> The problem:
Drop the images, then output the listing exactly.

> Available data:
++++++++++

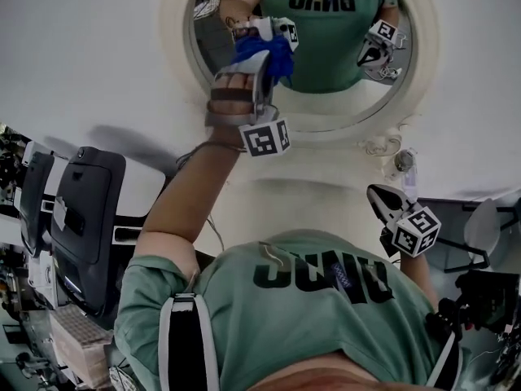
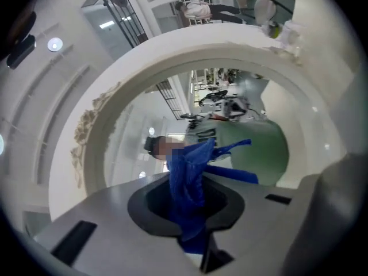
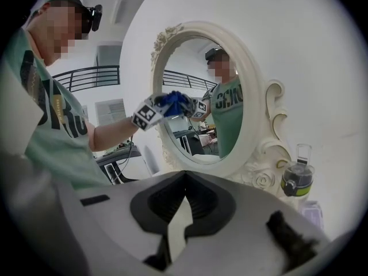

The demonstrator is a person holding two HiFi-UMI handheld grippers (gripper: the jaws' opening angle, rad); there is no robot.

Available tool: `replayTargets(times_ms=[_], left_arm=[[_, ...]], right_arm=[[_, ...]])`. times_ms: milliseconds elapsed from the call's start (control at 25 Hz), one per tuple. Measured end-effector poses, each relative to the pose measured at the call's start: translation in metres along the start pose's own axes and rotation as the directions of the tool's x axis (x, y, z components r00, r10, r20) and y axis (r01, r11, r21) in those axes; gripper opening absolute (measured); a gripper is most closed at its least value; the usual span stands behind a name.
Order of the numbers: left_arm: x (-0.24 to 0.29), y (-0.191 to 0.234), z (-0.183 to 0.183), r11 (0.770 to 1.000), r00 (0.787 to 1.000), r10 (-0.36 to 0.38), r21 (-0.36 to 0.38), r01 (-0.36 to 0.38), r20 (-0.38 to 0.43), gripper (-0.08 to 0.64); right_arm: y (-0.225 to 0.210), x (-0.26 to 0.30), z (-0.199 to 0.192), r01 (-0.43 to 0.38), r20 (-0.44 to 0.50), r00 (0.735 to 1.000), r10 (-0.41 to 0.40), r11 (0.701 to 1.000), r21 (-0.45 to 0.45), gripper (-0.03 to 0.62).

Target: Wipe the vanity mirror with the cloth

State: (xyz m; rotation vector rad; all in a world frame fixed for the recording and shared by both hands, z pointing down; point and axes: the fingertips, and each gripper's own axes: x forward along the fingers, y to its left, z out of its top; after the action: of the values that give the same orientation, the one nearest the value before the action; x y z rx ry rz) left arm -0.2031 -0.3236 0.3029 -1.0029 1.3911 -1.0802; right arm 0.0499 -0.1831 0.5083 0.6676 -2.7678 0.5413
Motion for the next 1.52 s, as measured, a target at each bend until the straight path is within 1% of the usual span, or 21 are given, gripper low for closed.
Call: replayTargets(times_ms=[80,160,200,240,280,320,360,560,640,720,840,880,920,1000,1080,1120,1160,1240,1320,1440,1520], left_arm=[[-0.018,-0.068,-0.011,0.993,0.993,-0.113,0.017,0.113,-0.023,0.061],[-0.037,-0.136,-0.024,0.969,0.97,-0.235,0.055,0.239,-0.064,0.064],[-0.047,-0.171,-0.033,0.947,0.948,-0.306,0.071,0.312,-0.091,0.075],[-0.058,-0.204,-0.042,0.918,0.917,-0.38,0.071,0.389,-0.119,0.077],[-0.067,-0.231,-0.05,0.888,0.884,-0.446,0.052,0.457,-0.14,0.078],[-0.073,-0.249,-0.055,0.867,0.859,-0.489,0.027,0.498,-0.151,0.073],[-0.076,-0.256,-0.058,0.858,0.848,-0.505,0.012,0.513,-0.161,0.071],[-0.07,-0.25,-0.059,0.851,0.835,-0.516,-0.001,0.526,-0.19,0.075],[-0.071,-0.257,-0.059,0.836,0.818,-0.541,-0.02,0.548,-0.197,0.075],[-0.073,-0.261,-0.059,0.813,0.792,-0.579,-0.059,0.579,-0.193,0.077],[-0.073,-0.252,-0.055,0.748,0.728,-0.664,-0.166,0.642,-0.174,0.078],[-0.07,-0.237,-0.052,0.743,0.728,-0.667,-0.204,0.637,-0.157,0.08],[-0.063,-0.212,-0.045,0.759,0.752,-0.645,-0.229,0.61,-0.135,0.081],[-0.04,-0.136,-0.026,0.829,0.843,-0.532,-0.252,0.5,-0.078,0.082],[-0.015,-0.046,-0.003,0.899,0.931,-0.365,-0.264,0.348,-0.016,0.082],[-0.004,-0.002,0.008,0.926,0.961,-0.276,-0.265,0.268,0.009,0.081],[0.006,0.038,0.016,0.945,0.981,-0.191,-0.265,0.191,0.026,0.082],[0.023,0.108,0.029,0.962,0.998,-0.052,-0.267,0.06,0.039,0.083],[0.036,0.16,0.035,0.963,0.999,0.04,-0.268,-0.029,0.034,0.083],[0.052,0.203,0.036,0.964,0.995,0.104,-0.248,-0.097,0.013,0.083],[0.061,0.209,0.033,0.966,0.995,0.098,-0.24,-0.094,0.005,0.083]], right_arm=[[0.0,0.0,0.001,0.002,-0.008,1.0,-0.002,1.0,-0.006,0.008],[0.001,0.001,0.002,0.0,-0.015,1.0,0.0,1.0,-0.011,0.008],[0.002,0.002,0.001,-0.004,-0.018,1.0,0.004,1.0,-0.011,0.008],[0.003,0.003,0.001,-0.008,-0.022,1.0,0.008,1.0,-0.011,0.008],[0.005,0.004,0.0,-0.012,-0.027,1.0,0.011,1.0,-0.012,0.008],[0.006,0.004,-0.001,-0.014,-0.031,0.999,0.013,1.0,-0.014,0.008],[0.007,0.004,-0.001,-0.015,-0.035,0.999,0.014,1.0,-0.016,0.008],[0.002,0.003,-0.001,-0.003,-0.029,1.0,0.002,1.0,-0.02,0.008],[0.002,0.003,-0.001,-0.007,-0.027,1.0,0.006,1.0,-0.025,0.008],[0.004,0.002,0.0,-0.011,-0.024,1.0,0.01,0.999,-0.033,0.008],[0.002,0.0,0.003,-0.003,-0.013,1.0,0.003,1.0,-0.031,0.008],[0.001,-0.001,0.003,0.001,-0.011,1.0,-0.001,1.0,-0.028,0.008],[0.001,-0.002,0.003,0.005,-0.01,1.0,-0.005,1.0,-0.026,0.008],[-0.002,-0.004,0.002,0.012,-0.007,1.0,-0.012,1.0,-0.019,0.008],[-0.004,-0.004,0.002,0.014,0.001,1.0,-0.014,1.0,-0.014,0.008],[-0.004,-0.003,0.002,0.013,0.006,1.0,-0.013,1.0,-0.014,0.008],[-0.003,-0.002,0.002,0.011,0.011,1.0,-0.01,1.0,-0.015,0.008],[-0.002,0.0,0.002,0.003,0.019,1.0,-0.003,1.0,-0.019,0.008],[0.0,0.001,0.001,-0.003,0.024,1.0,0.003,1.0,-0.022,0.008],[0.001,0.0,0.0,0.001,0.031,1.0,-0.001,1.0,-0.009,0.008],[0.001,-0.002,-0.003,0.004,0.03,1.0,-0.004,1.0,0.001,0.008]])
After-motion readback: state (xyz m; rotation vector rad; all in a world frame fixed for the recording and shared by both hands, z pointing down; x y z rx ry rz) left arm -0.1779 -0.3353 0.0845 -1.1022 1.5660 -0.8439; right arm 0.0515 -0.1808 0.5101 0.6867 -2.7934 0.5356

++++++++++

> Exercise answer:
The demonstrator is a person holding two HiFi-UMI handheld grippers (gripper: the jaws' opening angle, rad); there is no robot.

Available tool: `replayTargets(times_ms=[_], left_arm=[[_, ...]], right_arm=[[_, ...]])`. times_ms: milliseconds elapsed from the call's start (control at 25 Hz), one per tuple. Measured end-effector poses, each relative to the pose measured at the call's start: translation in metres along the start pose's own axes and rotation as the directions of the tool's x axis (x, y, z components r00, r10, r20) and y axis (r01, r11, r21) in those axes; gripper opening absolute (measured); a gripper is most closed at its least value; the usual span stands behind a name.
Order of the numbers: left_arm: x (-0.24 to 0.29), y (-0.191 to 0.234), z (-0.183 to 0.183), r11 (0.770 to 1.000), r00 (0.787 to 1.000), r10 (-0.36 to 0.38), r21 (-0.36 to 0.38), r01 (-0.36 to 0.38), r20 (-0.38 to 0.43), gripper (-0.08 to 0.64); right_arm: y (-0.225 to 0.210), x (-0.26 to 0.30), z (-0.199 to 0.192), r01 (-0.43 to 0.38), r20 (-0.44 to 0.50), r00 (0.735 to 1.000), r10 (-0.41 to 0.40), r11 (0.701 to 1.000), r21 (-0.45 to 0.45), gripper (-0.03 to 0.62).

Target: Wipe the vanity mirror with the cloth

State: (xyz m; rotation vector rad; all in a world frame fixed for the recording and shared by both hands, z pointing down; point and axes: the fingertips, and each gripper's own axes: x forward along the fingers, y to its left, z out of its top; after the action: of the values that give the same orientation, the one nearest the value before the action; x y z rx ry rz) left arm -0.2031 -0.3236 0.3029 -1.0029 1.3911 -1.0802; right arm 0.0499 -0.1831 0.5083 0.6676 -2.7678 0.5413
Motion for the next 1.52 s, as measured, a target at each bend until the straight path is within 1% of the usual span, or 21 are given, gripper low for closed.
Call: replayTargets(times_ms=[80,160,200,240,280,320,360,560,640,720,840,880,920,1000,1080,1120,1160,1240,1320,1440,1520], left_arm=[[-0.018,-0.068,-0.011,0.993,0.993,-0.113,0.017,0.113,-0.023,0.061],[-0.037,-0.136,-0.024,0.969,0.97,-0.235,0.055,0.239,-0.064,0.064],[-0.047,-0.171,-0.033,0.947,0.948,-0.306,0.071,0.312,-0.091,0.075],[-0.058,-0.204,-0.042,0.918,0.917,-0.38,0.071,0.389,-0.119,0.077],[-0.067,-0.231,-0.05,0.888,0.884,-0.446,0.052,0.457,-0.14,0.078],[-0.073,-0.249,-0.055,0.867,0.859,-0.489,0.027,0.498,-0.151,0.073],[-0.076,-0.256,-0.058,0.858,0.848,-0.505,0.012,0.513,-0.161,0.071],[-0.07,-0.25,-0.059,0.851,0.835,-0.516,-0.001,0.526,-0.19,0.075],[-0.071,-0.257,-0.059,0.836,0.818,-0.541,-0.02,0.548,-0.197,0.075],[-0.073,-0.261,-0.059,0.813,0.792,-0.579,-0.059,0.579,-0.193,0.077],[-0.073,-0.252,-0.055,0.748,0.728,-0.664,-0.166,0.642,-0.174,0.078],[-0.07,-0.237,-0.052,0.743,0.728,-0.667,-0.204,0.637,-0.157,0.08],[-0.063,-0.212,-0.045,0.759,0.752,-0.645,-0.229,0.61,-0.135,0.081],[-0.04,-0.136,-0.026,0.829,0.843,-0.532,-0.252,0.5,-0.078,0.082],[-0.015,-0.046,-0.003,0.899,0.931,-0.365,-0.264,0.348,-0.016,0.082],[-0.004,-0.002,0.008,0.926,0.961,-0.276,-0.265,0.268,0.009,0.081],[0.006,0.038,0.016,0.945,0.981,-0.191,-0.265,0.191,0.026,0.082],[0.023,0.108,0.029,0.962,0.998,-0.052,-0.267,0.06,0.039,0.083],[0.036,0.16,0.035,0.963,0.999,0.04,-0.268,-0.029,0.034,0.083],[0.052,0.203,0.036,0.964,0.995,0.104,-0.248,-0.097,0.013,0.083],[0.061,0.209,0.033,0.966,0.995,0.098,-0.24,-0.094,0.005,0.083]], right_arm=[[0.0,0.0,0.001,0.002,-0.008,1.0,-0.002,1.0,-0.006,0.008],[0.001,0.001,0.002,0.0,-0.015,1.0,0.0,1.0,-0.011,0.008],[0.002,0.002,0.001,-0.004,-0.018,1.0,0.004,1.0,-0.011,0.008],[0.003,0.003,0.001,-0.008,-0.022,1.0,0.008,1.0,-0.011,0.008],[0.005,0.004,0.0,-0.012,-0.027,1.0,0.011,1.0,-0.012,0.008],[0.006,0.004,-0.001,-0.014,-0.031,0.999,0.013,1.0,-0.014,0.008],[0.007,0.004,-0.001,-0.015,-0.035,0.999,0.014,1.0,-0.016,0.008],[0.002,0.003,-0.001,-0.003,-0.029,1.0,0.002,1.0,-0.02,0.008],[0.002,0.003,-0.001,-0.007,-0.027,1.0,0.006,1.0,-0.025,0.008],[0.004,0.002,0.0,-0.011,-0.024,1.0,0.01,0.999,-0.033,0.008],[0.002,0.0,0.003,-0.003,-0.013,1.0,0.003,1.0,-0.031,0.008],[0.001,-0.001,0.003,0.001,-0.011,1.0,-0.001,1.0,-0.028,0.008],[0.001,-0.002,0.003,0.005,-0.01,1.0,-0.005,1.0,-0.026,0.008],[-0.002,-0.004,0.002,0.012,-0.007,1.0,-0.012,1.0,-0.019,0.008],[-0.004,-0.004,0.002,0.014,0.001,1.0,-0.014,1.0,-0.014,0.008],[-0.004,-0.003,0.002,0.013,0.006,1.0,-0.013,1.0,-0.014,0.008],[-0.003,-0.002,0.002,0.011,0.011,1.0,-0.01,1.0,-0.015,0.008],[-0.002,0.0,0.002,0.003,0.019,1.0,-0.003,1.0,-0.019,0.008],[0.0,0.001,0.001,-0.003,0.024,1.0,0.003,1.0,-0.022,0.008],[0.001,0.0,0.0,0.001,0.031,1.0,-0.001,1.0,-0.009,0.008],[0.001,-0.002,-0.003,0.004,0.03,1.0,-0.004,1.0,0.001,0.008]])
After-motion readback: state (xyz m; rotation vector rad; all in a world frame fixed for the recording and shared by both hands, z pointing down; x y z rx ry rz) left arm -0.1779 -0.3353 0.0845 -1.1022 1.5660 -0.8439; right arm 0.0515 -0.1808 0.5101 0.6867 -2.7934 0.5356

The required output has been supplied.